For example, when I used Rubin alerts from February 2026, I saw many good tracklets for asteroids: up to 200 detections per night, which allowed me to identify the object with high confidence and predict coordinates for telescope follow-up. Starting from March 2026, Rubin switched (correct me if I am wrong) to the standard cadence of two visits per night. For moving objects, this immediately increased the lack of data needed to build an orbit and predict coordinates for unknown objects. Nevertheless, even with only two detections there are interesting candidates almost every night, so I continue my observations.

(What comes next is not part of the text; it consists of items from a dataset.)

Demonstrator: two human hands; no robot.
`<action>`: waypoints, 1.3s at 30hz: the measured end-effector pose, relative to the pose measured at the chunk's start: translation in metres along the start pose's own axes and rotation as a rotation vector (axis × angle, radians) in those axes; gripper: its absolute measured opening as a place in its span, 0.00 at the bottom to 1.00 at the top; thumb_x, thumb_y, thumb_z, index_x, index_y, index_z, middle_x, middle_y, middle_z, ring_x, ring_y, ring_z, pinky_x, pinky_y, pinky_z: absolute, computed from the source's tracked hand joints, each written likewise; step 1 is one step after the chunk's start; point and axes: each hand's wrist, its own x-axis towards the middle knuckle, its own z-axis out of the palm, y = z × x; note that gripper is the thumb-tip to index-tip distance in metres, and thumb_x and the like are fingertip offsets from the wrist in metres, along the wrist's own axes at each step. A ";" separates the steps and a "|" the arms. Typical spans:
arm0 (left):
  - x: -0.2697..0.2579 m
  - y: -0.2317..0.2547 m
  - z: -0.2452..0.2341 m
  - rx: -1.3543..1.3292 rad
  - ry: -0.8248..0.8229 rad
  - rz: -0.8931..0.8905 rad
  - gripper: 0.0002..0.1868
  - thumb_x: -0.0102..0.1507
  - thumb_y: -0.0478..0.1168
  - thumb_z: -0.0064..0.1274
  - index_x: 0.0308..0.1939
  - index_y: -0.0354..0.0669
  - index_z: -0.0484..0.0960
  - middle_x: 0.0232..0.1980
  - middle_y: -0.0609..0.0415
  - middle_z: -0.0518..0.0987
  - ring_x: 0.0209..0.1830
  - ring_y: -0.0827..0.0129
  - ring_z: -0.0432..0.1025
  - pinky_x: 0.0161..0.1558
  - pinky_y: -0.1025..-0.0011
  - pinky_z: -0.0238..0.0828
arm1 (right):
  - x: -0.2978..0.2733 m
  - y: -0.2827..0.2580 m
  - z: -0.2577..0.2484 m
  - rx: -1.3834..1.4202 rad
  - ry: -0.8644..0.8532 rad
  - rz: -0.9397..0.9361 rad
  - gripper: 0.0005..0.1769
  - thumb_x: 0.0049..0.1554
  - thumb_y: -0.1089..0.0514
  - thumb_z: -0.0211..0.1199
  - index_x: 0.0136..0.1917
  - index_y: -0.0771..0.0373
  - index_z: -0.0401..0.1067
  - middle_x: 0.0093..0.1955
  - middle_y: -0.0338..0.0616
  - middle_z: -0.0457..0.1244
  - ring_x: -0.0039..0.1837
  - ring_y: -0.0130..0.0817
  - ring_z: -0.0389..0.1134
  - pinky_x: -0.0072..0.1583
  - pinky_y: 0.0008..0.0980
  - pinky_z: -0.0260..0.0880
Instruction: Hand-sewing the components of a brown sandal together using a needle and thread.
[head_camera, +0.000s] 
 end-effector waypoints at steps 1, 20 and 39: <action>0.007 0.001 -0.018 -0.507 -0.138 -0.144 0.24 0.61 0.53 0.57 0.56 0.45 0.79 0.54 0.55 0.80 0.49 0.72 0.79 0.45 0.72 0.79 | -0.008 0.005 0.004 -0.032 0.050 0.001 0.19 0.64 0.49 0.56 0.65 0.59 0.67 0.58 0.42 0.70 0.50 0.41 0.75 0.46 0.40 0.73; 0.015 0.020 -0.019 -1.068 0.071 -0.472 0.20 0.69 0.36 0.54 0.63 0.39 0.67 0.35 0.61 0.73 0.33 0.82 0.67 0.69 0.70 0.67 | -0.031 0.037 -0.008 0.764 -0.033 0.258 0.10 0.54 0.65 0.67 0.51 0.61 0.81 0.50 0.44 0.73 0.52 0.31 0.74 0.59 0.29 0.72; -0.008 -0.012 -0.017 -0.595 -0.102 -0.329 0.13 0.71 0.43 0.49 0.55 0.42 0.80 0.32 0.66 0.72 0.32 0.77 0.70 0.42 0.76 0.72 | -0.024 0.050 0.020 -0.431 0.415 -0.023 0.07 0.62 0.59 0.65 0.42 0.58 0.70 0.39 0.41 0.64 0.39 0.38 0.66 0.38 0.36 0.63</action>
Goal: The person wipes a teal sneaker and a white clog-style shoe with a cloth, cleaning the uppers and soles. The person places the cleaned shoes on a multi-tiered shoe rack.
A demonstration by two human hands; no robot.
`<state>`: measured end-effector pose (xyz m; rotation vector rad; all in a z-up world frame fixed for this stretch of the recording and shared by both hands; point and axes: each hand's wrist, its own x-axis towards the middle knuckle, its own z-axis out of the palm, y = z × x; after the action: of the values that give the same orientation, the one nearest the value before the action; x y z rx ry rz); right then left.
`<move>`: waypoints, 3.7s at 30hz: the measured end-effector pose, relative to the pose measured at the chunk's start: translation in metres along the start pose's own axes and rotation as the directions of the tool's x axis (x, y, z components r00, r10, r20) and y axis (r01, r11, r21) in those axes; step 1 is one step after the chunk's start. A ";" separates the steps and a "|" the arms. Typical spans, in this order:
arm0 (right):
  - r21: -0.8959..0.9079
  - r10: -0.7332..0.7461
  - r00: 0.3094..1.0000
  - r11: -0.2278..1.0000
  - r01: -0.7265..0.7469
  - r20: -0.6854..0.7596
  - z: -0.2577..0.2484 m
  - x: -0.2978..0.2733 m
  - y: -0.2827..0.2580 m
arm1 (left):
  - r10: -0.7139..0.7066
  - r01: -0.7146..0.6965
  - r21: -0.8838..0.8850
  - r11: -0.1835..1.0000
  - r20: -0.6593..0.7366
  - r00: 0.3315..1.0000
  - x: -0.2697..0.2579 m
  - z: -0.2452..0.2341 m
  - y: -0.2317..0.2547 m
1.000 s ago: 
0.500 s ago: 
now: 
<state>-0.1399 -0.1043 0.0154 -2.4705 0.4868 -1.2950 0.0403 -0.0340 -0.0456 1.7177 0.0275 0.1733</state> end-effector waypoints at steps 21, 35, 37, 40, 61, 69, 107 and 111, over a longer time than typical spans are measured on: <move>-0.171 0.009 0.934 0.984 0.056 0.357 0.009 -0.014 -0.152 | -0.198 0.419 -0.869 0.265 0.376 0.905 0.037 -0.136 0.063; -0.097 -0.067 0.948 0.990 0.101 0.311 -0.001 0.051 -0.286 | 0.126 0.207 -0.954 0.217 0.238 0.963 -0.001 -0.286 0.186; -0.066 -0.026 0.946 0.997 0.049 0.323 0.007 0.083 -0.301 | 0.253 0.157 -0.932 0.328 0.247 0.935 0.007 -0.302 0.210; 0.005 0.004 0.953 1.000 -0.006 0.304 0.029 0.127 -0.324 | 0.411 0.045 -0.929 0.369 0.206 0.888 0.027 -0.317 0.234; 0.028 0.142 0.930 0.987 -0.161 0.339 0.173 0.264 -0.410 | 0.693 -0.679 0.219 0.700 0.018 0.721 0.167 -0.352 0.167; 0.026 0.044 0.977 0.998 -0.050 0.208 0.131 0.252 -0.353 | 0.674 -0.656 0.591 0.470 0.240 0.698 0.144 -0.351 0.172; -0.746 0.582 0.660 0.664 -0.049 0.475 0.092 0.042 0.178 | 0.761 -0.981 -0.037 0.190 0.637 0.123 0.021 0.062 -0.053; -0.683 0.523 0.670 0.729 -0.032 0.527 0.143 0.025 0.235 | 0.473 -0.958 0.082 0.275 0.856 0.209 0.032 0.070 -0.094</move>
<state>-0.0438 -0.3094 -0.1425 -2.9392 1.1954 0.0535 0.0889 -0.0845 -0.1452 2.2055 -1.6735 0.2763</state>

For my goal of finding unknown moving objects for telescope follow-up, I use the following filters on the Fink broker data stream:
1. alerts cross-matched as unknown or failed in SIMBAD;
2. diaSource.extendedness > 0.5;
3. diaSource.trailLength > 1.0;
4. diaSource.apFlux > 1000;
5. diaSource.reliability > 0.8.

Why these filters? I studied how known comets and asteroids appear in Rubin alert data and selected these parameters as the most useful for identification. Of course, I could relax the filters, but I don’t do that because my experience shows that broader filters produce many unreal candidates simply because Rubin detects so much. The sky is full of alerts, and if I consider all of them and try to build meaningful orbits, there is a high risk of combining detections from different objects into one candidate.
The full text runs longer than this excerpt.